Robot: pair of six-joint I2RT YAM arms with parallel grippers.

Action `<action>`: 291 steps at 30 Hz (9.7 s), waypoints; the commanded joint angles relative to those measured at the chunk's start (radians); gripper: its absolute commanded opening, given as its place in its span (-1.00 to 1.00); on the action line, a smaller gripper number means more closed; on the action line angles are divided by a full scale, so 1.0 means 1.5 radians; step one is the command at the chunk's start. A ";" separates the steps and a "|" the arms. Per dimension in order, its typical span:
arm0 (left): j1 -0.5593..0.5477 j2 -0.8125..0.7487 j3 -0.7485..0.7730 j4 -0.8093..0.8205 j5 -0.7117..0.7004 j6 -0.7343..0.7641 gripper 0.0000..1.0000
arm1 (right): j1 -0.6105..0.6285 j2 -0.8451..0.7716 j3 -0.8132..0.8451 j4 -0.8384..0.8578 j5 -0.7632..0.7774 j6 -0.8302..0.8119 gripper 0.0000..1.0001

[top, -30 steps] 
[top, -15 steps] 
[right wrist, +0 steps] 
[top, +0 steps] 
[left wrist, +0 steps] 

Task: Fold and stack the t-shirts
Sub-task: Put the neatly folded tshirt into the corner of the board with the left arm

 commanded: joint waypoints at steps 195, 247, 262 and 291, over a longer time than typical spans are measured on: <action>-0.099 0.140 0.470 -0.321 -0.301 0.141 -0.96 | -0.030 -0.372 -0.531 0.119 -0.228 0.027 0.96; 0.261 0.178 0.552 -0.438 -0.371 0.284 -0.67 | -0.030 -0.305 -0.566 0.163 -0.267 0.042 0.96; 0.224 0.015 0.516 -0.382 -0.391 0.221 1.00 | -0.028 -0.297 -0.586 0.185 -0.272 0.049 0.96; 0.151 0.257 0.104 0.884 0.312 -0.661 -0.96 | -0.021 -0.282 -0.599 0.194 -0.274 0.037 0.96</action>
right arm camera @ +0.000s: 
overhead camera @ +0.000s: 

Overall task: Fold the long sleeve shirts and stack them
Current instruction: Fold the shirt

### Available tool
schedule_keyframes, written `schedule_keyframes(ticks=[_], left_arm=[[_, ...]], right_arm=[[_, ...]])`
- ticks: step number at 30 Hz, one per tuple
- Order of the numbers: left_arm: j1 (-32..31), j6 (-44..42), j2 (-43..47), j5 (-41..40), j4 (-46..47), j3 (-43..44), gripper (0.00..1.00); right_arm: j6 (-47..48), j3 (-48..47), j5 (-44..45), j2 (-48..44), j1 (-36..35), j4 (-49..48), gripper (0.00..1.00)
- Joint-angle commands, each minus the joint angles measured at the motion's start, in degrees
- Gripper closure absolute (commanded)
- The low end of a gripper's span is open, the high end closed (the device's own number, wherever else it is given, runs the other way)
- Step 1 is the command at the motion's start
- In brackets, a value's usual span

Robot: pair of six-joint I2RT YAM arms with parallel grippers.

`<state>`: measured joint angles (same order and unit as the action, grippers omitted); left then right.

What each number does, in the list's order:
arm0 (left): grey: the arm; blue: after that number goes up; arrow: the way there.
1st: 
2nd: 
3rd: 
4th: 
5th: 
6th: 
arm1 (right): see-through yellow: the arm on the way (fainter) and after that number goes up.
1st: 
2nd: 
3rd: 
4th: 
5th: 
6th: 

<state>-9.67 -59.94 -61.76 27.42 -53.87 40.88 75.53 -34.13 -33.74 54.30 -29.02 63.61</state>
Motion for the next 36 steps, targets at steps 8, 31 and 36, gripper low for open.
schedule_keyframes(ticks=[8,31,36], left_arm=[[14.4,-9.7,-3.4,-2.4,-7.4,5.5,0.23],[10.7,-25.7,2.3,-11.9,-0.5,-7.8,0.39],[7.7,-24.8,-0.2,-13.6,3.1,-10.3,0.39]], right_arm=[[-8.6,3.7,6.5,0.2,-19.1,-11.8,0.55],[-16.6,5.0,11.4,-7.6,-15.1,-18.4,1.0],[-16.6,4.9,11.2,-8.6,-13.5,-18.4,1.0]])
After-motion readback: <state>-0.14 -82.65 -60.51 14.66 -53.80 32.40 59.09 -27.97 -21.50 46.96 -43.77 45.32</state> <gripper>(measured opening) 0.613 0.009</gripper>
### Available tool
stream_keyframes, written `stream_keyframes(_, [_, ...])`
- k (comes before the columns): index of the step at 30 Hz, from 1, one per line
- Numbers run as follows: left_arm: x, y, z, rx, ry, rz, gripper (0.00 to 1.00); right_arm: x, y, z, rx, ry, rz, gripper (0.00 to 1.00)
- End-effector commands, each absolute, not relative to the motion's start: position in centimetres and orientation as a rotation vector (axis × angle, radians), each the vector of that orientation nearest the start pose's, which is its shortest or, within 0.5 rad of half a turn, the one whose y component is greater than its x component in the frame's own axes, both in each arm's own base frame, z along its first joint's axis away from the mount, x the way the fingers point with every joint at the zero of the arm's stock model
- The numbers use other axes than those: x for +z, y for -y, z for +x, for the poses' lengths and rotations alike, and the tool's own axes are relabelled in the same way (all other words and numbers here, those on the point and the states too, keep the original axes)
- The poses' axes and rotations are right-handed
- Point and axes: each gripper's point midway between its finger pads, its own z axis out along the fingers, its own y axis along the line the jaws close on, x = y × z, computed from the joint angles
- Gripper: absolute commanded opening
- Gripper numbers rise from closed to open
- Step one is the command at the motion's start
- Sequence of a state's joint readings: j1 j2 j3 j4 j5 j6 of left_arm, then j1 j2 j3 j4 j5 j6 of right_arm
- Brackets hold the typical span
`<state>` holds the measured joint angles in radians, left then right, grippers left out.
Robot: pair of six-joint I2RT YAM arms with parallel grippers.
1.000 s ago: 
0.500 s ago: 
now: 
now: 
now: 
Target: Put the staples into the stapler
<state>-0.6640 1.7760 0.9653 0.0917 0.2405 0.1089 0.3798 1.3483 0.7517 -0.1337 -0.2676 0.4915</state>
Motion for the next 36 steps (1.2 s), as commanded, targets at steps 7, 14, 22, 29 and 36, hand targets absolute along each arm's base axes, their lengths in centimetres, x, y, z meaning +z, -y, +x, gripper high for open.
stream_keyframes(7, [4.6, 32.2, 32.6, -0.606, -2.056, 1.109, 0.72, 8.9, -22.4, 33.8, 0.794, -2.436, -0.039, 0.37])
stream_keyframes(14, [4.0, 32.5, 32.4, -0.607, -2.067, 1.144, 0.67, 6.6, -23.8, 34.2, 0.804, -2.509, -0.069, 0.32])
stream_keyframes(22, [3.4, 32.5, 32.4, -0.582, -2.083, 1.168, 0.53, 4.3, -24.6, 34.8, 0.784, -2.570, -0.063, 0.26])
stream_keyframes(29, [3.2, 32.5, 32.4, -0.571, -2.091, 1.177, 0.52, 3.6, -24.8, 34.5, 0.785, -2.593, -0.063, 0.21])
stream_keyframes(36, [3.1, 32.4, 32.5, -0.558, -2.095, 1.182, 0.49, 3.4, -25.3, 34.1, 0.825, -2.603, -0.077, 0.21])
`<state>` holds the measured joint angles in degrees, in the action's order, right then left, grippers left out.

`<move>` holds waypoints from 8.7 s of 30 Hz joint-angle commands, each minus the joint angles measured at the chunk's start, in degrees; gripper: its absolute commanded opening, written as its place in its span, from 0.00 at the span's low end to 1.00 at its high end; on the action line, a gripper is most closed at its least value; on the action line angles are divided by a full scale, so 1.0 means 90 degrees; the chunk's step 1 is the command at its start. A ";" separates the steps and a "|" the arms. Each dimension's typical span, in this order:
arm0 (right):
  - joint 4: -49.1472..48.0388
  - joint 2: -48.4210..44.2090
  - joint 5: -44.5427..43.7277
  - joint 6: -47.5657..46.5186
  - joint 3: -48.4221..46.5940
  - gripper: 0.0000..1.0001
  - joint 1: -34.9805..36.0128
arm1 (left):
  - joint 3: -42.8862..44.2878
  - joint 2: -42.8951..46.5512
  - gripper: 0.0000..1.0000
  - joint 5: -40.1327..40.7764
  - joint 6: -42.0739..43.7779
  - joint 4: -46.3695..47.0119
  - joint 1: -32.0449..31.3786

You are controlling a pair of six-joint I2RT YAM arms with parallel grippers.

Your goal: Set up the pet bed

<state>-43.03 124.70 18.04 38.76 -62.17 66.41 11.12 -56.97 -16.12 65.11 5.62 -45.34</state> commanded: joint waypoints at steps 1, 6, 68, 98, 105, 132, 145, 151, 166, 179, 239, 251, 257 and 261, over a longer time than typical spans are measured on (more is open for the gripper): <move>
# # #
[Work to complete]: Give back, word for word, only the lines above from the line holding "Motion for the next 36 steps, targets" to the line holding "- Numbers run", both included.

[Result]:
Motion for the next 36 steps, targets at steps 8, 31 and 36, gripper low for open.
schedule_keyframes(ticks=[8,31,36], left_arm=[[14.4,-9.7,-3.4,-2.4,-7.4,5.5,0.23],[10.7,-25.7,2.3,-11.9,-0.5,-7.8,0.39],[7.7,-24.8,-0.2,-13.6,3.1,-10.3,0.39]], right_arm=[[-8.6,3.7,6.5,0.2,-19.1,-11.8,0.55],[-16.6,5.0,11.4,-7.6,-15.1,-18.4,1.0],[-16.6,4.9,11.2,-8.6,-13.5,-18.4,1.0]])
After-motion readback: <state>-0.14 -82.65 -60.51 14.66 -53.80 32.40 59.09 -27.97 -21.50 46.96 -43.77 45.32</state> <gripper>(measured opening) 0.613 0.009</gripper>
### Available tool
stream_keyframes, written `stream_keyframes(_, [_, ...])`
- k (comes before the columns): index of the step at 30 Hz, from 1, one per line
- Numbers run as follows: left_arm: x, y, z, rx, ry, rz, gripper (0.00 to 1.00); right_arm: x, y, z, rx, ry, rz, gripper (0.00 to 1.00)

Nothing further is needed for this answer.